SARS coronavirus, but not human coronavirus NL63, utilizes cathepsin L to infect ACE2-expressing cells

I-Chueh Huang, Berend Jan Bosch, Fang Li, Wenhui Li, Kyoung Hoa Lee, Sorina Ghiran, Natalya Vasilieva, Terence S Dermody, Stephen C Harrison, Philip R Dormitzer, Michael Farzan, Peter J M Rottier, Hyeryun Choe
Journal of Biological Chemistry 2006 February 10, 281 (6): 3198-203
Viruses require specific cellular receptors to infect their target cells. Angiotensin-converting enzyme 2 (ACE2) is a cellular receptor for two divergent coronaviruses, SARS coronavirus (SARS-CoV) and human coronavirus NL63 (HCoV-NL63). In addition to hostcell receptors, lysosomal cysteine proteases are required for productive infection by some viruses. Here we show that SARS-CoV, but not HCoV-NL63, utilizes the enzymatic activity of the cysteine protease cathepsin L to infect ACE2-expressing cells. Inhibitors of cathepsin L blocked infection by SARS-CoV and by a retrovirus pseudotyped with the SARS-CoV spike (S) protein but not infection by HCoV-NL63 or a retrovirus pseudotyped with the HCoV-NL63 S protein.

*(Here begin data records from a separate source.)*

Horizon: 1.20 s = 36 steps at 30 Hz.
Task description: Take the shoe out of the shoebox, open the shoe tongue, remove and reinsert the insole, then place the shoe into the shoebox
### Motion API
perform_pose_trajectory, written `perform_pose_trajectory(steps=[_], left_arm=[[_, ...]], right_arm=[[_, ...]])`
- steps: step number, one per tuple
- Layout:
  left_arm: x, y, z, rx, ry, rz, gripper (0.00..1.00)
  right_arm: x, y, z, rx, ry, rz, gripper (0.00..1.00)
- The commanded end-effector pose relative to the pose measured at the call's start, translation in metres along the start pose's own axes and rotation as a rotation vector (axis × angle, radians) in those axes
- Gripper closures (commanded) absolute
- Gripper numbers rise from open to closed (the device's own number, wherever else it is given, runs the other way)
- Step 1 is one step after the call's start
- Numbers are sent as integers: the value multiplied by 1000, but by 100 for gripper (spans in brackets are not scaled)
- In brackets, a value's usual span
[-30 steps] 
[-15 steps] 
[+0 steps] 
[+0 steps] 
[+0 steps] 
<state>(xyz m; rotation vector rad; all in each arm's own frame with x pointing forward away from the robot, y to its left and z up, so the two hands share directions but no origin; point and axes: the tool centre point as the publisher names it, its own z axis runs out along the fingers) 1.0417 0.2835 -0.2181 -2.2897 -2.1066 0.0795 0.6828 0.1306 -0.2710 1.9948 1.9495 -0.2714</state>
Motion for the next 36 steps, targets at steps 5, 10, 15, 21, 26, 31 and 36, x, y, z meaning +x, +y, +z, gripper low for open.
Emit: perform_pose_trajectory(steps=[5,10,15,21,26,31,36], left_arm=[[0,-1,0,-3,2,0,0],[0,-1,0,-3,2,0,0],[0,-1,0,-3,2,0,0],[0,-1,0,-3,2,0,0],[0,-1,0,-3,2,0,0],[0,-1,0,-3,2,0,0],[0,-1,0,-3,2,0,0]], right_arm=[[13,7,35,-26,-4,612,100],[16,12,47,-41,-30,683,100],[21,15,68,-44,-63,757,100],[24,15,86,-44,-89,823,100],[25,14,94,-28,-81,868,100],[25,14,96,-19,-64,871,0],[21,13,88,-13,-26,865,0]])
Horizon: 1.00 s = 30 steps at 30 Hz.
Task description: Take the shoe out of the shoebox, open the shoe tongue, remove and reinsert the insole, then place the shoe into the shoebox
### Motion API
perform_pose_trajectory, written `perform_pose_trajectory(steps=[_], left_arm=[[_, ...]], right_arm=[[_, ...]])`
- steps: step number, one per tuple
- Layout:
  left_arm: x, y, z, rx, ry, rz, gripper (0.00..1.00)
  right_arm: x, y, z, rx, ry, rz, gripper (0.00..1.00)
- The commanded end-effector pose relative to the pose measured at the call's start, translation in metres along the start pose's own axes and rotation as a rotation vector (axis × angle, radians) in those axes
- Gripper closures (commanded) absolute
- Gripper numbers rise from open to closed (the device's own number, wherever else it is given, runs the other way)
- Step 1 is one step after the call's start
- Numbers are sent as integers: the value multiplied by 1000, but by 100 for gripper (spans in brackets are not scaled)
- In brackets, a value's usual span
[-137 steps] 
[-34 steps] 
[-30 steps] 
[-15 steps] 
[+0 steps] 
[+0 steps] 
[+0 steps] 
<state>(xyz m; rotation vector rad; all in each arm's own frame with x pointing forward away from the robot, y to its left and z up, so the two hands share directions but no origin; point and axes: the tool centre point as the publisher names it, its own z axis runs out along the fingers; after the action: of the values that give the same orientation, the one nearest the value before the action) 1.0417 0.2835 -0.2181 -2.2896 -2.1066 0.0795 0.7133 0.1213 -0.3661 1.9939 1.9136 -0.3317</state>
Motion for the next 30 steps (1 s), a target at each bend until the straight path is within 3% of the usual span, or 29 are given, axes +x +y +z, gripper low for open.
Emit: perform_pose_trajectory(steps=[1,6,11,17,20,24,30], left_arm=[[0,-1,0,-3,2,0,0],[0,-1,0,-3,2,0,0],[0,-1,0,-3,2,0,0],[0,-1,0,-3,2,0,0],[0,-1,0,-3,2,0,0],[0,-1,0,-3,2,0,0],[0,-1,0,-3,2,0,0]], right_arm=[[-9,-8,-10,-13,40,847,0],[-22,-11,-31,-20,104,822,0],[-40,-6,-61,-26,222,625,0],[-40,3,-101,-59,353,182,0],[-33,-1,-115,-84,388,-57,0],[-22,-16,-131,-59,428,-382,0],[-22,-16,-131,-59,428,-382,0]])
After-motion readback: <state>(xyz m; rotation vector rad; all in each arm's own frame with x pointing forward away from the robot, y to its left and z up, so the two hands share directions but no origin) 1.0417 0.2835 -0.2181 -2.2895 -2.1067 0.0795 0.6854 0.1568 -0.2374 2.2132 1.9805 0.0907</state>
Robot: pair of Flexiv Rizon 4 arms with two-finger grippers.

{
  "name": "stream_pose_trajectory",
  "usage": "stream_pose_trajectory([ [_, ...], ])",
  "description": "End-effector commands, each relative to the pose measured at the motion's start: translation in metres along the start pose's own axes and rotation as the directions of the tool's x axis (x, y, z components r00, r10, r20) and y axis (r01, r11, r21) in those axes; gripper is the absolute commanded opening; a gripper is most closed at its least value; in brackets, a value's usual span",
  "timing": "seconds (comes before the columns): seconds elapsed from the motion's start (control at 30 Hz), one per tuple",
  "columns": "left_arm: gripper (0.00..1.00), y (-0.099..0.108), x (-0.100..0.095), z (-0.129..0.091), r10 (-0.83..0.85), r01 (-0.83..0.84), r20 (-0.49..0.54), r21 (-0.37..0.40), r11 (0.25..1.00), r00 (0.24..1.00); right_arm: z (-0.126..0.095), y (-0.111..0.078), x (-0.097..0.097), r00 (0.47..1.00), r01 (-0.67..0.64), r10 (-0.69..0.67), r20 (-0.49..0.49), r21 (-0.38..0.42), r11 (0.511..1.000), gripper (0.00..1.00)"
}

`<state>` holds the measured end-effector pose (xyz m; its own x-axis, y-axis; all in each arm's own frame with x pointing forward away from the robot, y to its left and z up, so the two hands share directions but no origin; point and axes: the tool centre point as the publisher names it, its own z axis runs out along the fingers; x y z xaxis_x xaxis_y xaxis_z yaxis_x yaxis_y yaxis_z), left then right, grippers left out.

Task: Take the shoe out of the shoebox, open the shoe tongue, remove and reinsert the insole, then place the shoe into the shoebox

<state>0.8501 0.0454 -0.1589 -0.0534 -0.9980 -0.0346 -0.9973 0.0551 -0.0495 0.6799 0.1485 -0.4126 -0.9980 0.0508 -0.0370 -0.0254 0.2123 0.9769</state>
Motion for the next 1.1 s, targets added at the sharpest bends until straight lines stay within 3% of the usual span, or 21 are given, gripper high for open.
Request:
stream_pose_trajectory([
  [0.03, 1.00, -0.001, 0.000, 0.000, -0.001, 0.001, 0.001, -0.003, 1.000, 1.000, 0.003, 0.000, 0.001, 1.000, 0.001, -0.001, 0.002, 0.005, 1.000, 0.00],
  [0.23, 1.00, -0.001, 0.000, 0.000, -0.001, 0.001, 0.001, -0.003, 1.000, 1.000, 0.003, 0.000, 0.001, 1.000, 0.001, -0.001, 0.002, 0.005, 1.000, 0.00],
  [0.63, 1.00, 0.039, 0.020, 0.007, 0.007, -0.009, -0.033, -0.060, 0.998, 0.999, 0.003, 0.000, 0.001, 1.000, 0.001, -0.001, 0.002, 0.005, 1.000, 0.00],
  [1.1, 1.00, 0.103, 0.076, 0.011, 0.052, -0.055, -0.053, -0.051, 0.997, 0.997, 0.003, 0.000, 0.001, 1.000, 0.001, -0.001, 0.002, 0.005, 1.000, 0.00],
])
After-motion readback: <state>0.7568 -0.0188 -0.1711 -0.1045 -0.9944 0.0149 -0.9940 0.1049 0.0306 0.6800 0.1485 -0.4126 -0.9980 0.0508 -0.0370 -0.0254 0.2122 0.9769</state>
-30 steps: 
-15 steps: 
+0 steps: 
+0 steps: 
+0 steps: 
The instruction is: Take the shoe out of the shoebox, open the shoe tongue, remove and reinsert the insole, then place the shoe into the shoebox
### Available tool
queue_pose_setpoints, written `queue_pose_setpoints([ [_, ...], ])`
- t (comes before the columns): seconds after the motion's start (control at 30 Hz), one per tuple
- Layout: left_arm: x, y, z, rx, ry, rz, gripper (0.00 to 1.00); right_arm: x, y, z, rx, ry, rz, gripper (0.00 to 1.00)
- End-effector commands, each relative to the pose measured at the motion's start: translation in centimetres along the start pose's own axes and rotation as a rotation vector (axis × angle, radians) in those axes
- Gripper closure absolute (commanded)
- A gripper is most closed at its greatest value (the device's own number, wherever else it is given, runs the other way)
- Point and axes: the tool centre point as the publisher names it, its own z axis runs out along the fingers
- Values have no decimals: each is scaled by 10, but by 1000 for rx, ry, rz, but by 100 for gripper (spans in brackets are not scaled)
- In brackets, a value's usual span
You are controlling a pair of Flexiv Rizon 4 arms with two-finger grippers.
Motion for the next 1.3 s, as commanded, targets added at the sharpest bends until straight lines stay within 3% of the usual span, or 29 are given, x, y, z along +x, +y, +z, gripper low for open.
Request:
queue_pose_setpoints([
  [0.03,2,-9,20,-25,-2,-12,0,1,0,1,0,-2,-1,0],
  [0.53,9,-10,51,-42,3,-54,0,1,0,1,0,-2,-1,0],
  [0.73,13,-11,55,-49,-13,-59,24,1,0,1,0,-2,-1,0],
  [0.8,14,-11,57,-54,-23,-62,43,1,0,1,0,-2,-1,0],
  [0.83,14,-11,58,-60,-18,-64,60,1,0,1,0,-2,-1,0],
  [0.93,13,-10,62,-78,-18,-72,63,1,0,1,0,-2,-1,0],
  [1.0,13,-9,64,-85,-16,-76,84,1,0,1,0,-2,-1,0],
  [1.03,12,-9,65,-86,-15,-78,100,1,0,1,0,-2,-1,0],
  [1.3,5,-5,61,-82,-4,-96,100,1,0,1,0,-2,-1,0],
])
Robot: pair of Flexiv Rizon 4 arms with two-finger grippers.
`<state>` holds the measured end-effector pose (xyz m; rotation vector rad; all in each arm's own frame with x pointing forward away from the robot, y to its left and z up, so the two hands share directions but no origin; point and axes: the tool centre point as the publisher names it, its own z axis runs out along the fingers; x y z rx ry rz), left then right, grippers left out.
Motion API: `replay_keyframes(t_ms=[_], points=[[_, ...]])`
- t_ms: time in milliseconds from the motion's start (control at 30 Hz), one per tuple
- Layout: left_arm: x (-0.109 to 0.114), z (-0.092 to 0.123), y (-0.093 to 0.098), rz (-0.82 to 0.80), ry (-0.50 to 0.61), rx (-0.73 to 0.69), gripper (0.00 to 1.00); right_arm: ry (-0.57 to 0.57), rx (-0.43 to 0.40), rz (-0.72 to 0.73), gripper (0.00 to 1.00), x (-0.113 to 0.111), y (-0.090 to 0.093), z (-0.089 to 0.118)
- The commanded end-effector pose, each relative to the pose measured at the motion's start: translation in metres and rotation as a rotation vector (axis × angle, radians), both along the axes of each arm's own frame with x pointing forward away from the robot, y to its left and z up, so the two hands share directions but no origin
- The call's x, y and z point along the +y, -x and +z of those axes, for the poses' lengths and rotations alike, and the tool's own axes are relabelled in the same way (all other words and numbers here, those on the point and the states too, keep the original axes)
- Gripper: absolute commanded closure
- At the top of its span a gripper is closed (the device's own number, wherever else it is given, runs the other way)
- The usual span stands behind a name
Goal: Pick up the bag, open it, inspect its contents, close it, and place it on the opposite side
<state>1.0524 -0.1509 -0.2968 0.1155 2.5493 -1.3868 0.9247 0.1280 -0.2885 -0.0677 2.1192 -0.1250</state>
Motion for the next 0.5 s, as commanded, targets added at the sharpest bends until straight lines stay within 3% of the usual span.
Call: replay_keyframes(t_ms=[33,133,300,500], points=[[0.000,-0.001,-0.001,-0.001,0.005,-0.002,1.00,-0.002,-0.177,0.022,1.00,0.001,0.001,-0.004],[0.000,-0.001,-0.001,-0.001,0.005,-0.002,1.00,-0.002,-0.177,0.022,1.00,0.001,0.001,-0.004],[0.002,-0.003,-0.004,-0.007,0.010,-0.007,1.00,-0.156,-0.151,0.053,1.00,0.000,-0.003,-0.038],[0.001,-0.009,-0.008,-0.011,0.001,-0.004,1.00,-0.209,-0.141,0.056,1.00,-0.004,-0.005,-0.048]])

Expression of exogenous cathepsin L substantially enhanced infection mediated by the SARS-CoV S protein and by filovirus GP proteins but not by the HCoV-NL63 S protein or the vesicular stomatitis virus G protein. Finally, an inhibitor of endosomal acidification had substantially less effect on infection mediated by the HCoV-NL63 S protein than on that mediated by the SARS-CoV S protein. Our data indicate that two coronaviruses that utilize a common receptor nonetheless enter cells through distinct mechanisms.